2. Adjust Your Budget
- Increase Savings and Investments:
- With a surplus of over \$2,000/month, you have the capacity to save more aggressively.
- Emergency Fund: Aim for 3–6 months' worth of expenses in your HYSA.
- Retirement Contributions: Increase your Roth IRA contributions to get closer to the annual limit.
- Taxable Investments: Consider opening a brokerage account for additional investing.
3. Limit Discretionary Spending
- Subscriptions and Dining Out:
- Review and possibly reduce subscription services.
- Limit spending on DoorDash and dining out to save more.
- Entertainment Budget:
- Set a reasonable monthly amount for entertainment and stick to it.
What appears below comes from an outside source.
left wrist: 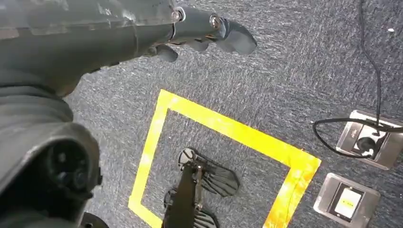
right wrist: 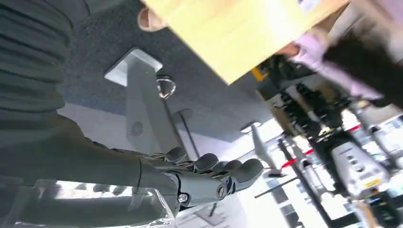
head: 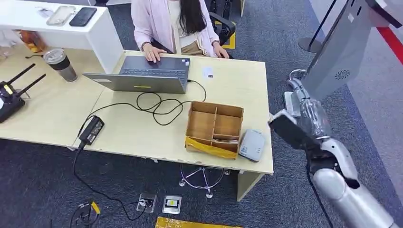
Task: Pass the card to the sensor for recognition and then transmit it.
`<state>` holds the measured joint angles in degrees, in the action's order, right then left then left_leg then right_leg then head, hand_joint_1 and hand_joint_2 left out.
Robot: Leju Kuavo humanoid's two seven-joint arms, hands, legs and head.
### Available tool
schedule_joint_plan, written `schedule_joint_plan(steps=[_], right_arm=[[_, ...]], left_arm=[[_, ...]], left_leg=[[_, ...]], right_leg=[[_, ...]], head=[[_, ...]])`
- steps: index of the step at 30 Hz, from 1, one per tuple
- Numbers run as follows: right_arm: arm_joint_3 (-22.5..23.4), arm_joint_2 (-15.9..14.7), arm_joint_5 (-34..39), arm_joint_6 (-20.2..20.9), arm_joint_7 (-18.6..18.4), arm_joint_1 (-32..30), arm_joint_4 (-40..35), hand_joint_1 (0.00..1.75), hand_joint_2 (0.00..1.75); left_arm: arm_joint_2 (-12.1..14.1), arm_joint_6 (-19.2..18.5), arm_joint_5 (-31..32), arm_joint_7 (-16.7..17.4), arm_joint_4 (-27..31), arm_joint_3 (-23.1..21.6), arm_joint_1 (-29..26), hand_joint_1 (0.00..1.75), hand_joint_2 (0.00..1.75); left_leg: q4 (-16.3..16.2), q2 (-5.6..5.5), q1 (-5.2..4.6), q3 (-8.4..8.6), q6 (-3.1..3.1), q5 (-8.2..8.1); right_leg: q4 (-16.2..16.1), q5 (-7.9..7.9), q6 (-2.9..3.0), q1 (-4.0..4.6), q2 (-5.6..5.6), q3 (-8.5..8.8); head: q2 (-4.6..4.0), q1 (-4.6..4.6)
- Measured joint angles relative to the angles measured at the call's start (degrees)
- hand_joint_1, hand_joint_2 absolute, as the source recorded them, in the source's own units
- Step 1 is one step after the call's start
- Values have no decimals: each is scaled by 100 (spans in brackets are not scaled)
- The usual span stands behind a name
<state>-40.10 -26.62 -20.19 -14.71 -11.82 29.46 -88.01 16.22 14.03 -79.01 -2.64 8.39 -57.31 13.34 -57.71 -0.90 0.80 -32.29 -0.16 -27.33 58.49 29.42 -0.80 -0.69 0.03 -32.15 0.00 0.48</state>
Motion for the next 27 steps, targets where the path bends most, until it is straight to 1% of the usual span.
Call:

4. Focus on Long-Term Goals
- Financial Independence:
- The more you save and invest now, the sooner you can achieve financial freedom.
- Career Development:
- Invest in education or skills training that can increase your earning potential.
5. Enjoy Life Responsibly
- Balance is Key:
- It's important to enjoy your youth, but within a framework that doesn't jeopardize your financial future.
- Budget for Fun:
- Allocate a specific amount each month for leisure activities.
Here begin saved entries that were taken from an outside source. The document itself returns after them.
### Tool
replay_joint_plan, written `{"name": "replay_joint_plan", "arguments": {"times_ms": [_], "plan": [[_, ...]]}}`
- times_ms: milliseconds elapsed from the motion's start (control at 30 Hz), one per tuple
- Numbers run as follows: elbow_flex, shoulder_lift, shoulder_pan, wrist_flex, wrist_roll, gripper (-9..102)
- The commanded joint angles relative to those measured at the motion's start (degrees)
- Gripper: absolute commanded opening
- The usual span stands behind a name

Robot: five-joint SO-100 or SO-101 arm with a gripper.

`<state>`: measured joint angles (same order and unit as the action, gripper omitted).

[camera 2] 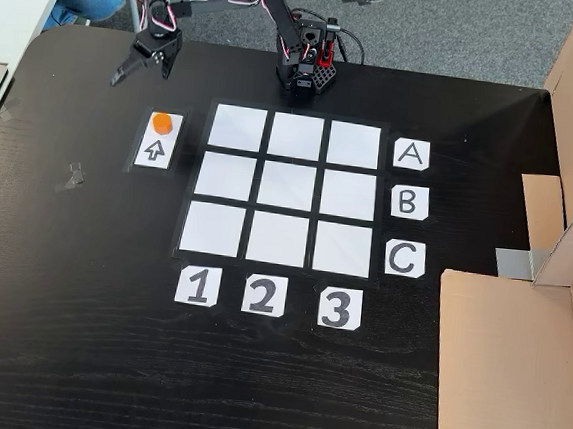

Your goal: Pick up the round, orange token and place it in the grid on square B3.

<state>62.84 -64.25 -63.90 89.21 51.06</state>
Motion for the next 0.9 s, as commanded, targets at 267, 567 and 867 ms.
{"name": "replay_joint_plan", "arguments": {"times_ms": [267, 567, 867], "plan": [[-3.2, 5.7, 6.2, -1.0, 1.2, 75], [-3.2, 7.5, 9.2, -1.8, 1.7, 75], [-4.4, 10.2, 10.5, -3.7, 2.5, 74]]}}
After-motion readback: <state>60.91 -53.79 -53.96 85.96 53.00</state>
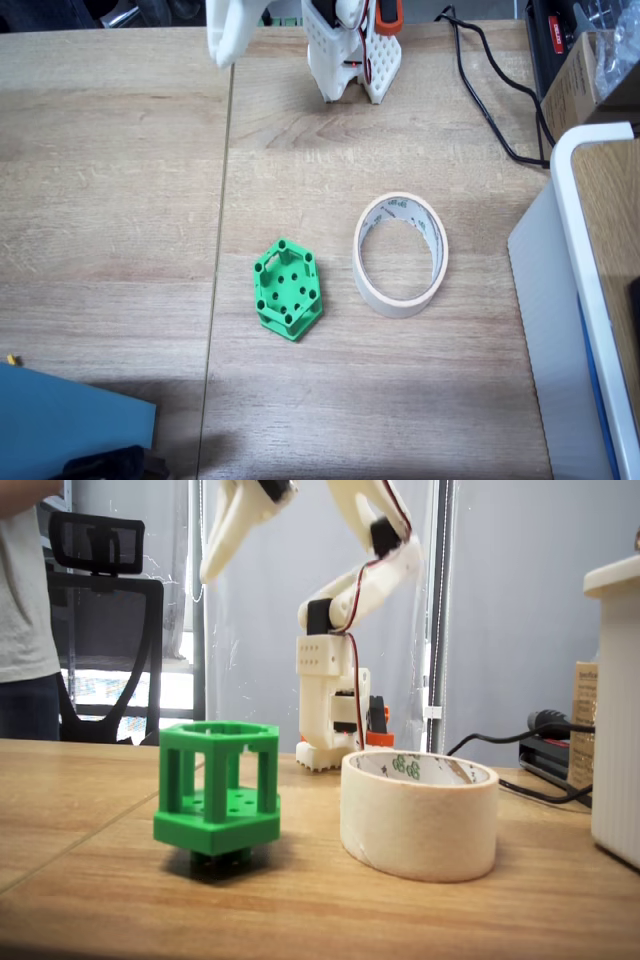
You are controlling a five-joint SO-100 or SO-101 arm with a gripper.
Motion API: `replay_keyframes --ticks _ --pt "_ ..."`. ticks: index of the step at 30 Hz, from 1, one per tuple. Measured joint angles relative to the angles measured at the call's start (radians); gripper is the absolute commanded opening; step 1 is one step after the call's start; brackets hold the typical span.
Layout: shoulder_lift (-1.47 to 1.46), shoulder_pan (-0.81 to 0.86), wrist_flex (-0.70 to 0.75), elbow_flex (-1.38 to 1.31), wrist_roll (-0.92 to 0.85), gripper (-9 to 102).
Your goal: Grasp a component and put it in the bin.
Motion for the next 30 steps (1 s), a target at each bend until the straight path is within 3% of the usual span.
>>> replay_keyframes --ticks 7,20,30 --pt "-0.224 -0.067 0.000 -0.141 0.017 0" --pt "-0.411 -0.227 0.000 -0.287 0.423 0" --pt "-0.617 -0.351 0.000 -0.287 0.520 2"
Potential Impact of Adjusted Plan
- Increased Savings:
- If you allocate an additional \$1,000/month to savings and investments, you'd save an extra \$12,000/year.
- Compound Growth:
- Investing this amount with an average annual return of 7% could grow substantially over time.
- Future Car Purchase:
- By saving more now, you may be able to purchase your dream car outright or with a larger down payment in the future, reducing financial strain.
Conclusion
While owning your dream car now is tempting, considering the long-term financial implications is crucial. By postponing the purchase and focusing on building a strong financial foundation, you'll be better positioned to enjoy such luxuries without compromising your future goals.
Remember:
- Assess Needs vs. Wants: Determine if the immediate gratification is worth the potential delay in achieving financial independence.
- Financial Discipline Now Pays Off Later: The habits you build today will shape your financial well-being for decades.
Wishing you the best on your financial journey! Making smart choices now will set you up for a prosperous future.